Cependant, il reste à déterminer dans quels modèles de maladies précliniques les « souris sauvageons » sont supérieurs aux souris SPF. De plus, les souris avec un microbiome naturel hébergent des micro-organismes tels que des vers hautement transmissibles qui sont généralement exclus des installations institutionnelles. Par conséquent, l’élevage et le travail avec ces souris présentent des défis pour les pratiques d’élevage au sein des institutions de recherche.

La mise en place d’une installation pour les « souris sauvageons » a nécessité un effort de collaboration entre scientifiques, vétérinaires et responsables institutionnels de la Charité - Universitätsmedizin, du Centre allemand pour la protection des animaux de laboratoire (Bf3R) et de la Friedrich-Alexander-Universität Erlangen-Nürnberg (FAU). Après avoir élaboré le concept de l’installation, une installation existante pour les souris a fait l’objet d’une reconstruction complète afin d’intégrer des mesures de bioconfinement strictes. L’installation est certifiée pour les opérations de niveau de biosécurité 2 (BSL-2) concernant la recherche avec des agents pathogènes humains.

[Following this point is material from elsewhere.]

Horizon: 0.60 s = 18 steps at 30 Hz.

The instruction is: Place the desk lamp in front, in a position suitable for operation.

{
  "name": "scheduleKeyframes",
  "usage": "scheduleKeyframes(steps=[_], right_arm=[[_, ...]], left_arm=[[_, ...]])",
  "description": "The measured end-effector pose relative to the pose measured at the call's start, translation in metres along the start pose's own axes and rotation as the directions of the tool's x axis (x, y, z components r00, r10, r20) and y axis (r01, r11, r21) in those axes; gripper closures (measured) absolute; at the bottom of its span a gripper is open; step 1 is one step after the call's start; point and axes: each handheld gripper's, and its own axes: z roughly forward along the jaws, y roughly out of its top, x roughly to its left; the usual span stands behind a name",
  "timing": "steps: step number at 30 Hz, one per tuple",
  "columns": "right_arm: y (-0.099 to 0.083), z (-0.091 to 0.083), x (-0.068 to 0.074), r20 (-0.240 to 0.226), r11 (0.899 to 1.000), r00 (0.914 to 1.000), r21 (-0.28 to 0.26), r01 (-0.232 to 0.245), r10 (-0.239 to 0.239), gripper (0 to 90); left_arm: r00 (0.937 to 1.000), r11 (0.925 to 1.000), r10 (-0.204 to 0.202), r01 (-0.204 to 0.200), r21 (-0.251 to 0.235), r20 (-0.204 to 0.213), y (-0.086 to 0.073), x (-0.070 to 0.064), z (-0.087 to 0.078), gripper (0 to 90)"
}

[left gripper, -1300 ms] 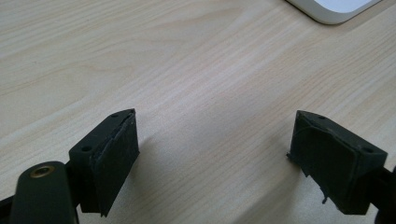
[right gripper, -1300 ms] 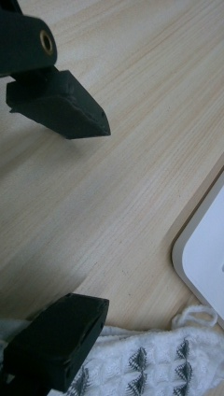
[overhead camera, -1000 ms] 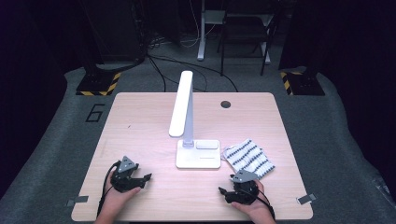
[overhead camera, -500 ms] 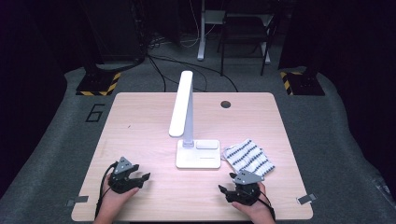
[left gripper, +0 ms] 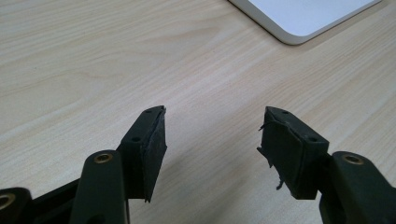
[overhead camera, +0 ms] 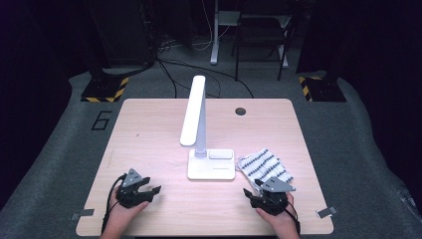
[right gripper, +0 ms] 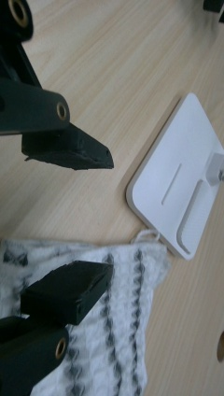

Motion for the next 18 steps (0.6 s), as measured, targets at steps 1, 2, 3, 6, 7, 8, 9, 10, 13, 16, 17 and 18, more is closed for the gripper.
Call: scheduleKeyframes(steps=[1, 2, 3, 6, 7, 8, 9, 10, 13, 16, 17, 18], right_arm=[[0.001, -0.002, -0.002, 0.012, 1.0, 0.9999, -0.001, 0.005, -0.005, 40.3], [0.002, -0.004, -0.004, 0.03, 1.0, 0.9995, 0.006, 0.009, -0.009, 40.1], [0.002, -0.006, -0.006, 0.055, 1.0, 0.9984, 0.009, 0.009, -0.009, 39.6], [-0.001, -0.008, -0.017, 0.1, 1.0, 0.995, 0.016, -0.003, 0.002, 37.3], [-0.002, -0.009, -0.022, 0.106, 1.0, 0.9943, 0.015, -0.01, 0.008, 36.1], [-0.002, -0.009, -0.025, 0.114, 0.999, 0.993, 0.009, -0.034, 0.033, 35.3], [-0.002, -0.009, -0.029, 0.12, 0.999, 0.9918, 0.002, -0.044, 0.044, 34.6], [-0.003, -0.009, -0.034, 0.127, 0.999, 0.9908, -0.001, -0.048, 0.047, 33.7], [-0.004, -0.006, -0.045, 0.149, 0.997, 0.9858, 0.009, -0.08, 0.077, 32.1], [-0.006, 0.001, -0.053, 0.161, 0.994, 0.982, 0.031, -0.104, 0.098, 30.5], [-0.006, 0.004, -0.054, 0.166, 0.993, 0.9801, 0.037, -0.116, 0.108, 29.9], [-0.006, 0.006, -0.056, 0.164, 0.992, 0.9802, 0.043, -0.12, 0.111, 29.0]], left_arm=[[1.0, 1.0, 0.0, 0.0, 0.001, -0.001, 0.0, 0.0, -0.001, 39.9], [1.0, 1.0, 0.005, -0.005, 0.006, -0.001, -0.001, 0.0, -0.001, 39.9], [1.0, 0.9999, 0.007, -0.007, 0.007, -0.002, -0.001, 0.0, -0.002, 39.9], [1.0, 1.0, 0.002, -0.002, -0.005, 0.0, -0.002, -0.001, -0.004, 39.8], [1.0, 1.0, 0.003, -0.003, 0.0, 0.002, -0.002, -0.001, -0.005, 39.9], [0.9999, 0.9999, 0.007, -0.007, -0.01, -0.009, -0.003, -0.002, -0.004, 39.9], [0.9999, 1.0, 0.008, -0.008, -0.005, -0.008, -0.003, -0.001, -0.004, 39.8], [0.9998, 0.9999, 0.016, -0.016, -0.004, -0.01, -0.003, 0.0, -0.005, 39.8], [1.0, 1.0, 0.003, -0.003, 0.004, -0.005, -0.003, 0.0, -0.004, 39.8], [0.9999, 0.9999, 0.007, -0.007, 0.012, -0.008, -0.004, 0.001, -0.003, 39.8], [0.9999, 1.0, 0.005, -0.005, 0.003, -0.013, -0.005, 0.0, -0.002, 39.8], [0.9999, 0.9999, 0.003, -0.003, 0.011, -0.01, -0.005, 0.0, -0.003, 39.8]])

Ici, les procédures d’exploitation et de bioconfinement dans l’installation pour les « souris sauvageons » sont décrites à l’aide d’un prélèvement sanguin pour l’immunophénotypage par cytométrie en flux à titre d’exemple. Il est obligatoire de respecter strictement les mesures de bioconfinement pendant le travail dans l’installation pour les « souris sauvageons » afin d’éviter la propagation des micro-organismes à d’autres zones de l’installation pour animaux. Cela inclut la restriction de l’accès à l’installation au moins de personnes possible, selon le groupe de recherche. De plus, une séance d’introduction obligatoire animée par l’agent de bien-être des animaux de l’établissement est requise avant d’avoir accès pour la première fois à l’établissement. Des informations générales et des procédures opérationnelles standard (POS) pour travailler au sein de l’installation Wildling sont également disponibles sur un site Web interne (« Wildling wiki »)14,15.

Lorsque vous travaillez à l’intérieur de l’établissement, l’EPI doit être porté correctement. Par exemple, il est essentiel de s’assurer qu’aucun cheveu n’est exposé à l’extérieur du filet à cheveux, car les œufs des parasites pourraient potentiellement s’y attacher. Si l’expérience implique à la fois des « souris sauvageons » et des souris SPF, les souris SPF doivent être manipulées en premier. Les zones pour les « souris sauvageons » et les souris SPF à l’intérieur de l’établissement sont séparées par une douche à air, et chaque zone est équipée de salles d’intervention désignées. Ces salles peuvent être réservées via un système de réservation en ligne, ce qui garantit des processus de travail fluides et un nombre limité de personnes à l’intérieur de l’établissement. Un maximum de deux personnes par zone et par salle d’intervention (PR1, PR2, LAF) sont autorisées à travailler dans chaque barrière en même temps. Des exceptions s’appliquent aux expériences nécessitant du personnel supplémentaire pour assurer l’exécution éthique et compétente des procédures. Les souris sont transférées entre les pièces de leurs zones respectives dans des cages IVC fermées, qui ne peuvent être ouvertes que sous un banc à flux laminaire pour assurer le confinement microbien et la sécurité au travail. La salle d’intervention dans la zone des souris Wilding contient également une cabine à flux d’air laminaire (LAF). Cette cabine LAF doit être utilisée pour la dissection et la chirurgie des « souris sauvageons », y compris le transfert d’embryons. Le transfert d’embryons est une procédure critique dans le contexte des « souris sauvageons », car il est utilisé pour générer de nouveaux modèles de « souris sauvageons ». Par exemple, le transfert d’embryons de souches de souris génétiquement modifiées (OGM) dans des « souris Wilding » de type sauvage est utilisé pour créer des souches OGM Wildling. La cabine LAF est également utilisée pour l’exportation d’échantillons, ce qui nécessite une coordination avec une personne en dehors de la zone des « souris sauvageons ». D’autres traitements d’échantillons peuvent être effectués dans un espace de laboratoire adjacent, ce qui permet aux chercheurs de manipuler des matériaux urgents sur place tout en limitant les endroits où les échantillons de « souris sauvageons » sont traités.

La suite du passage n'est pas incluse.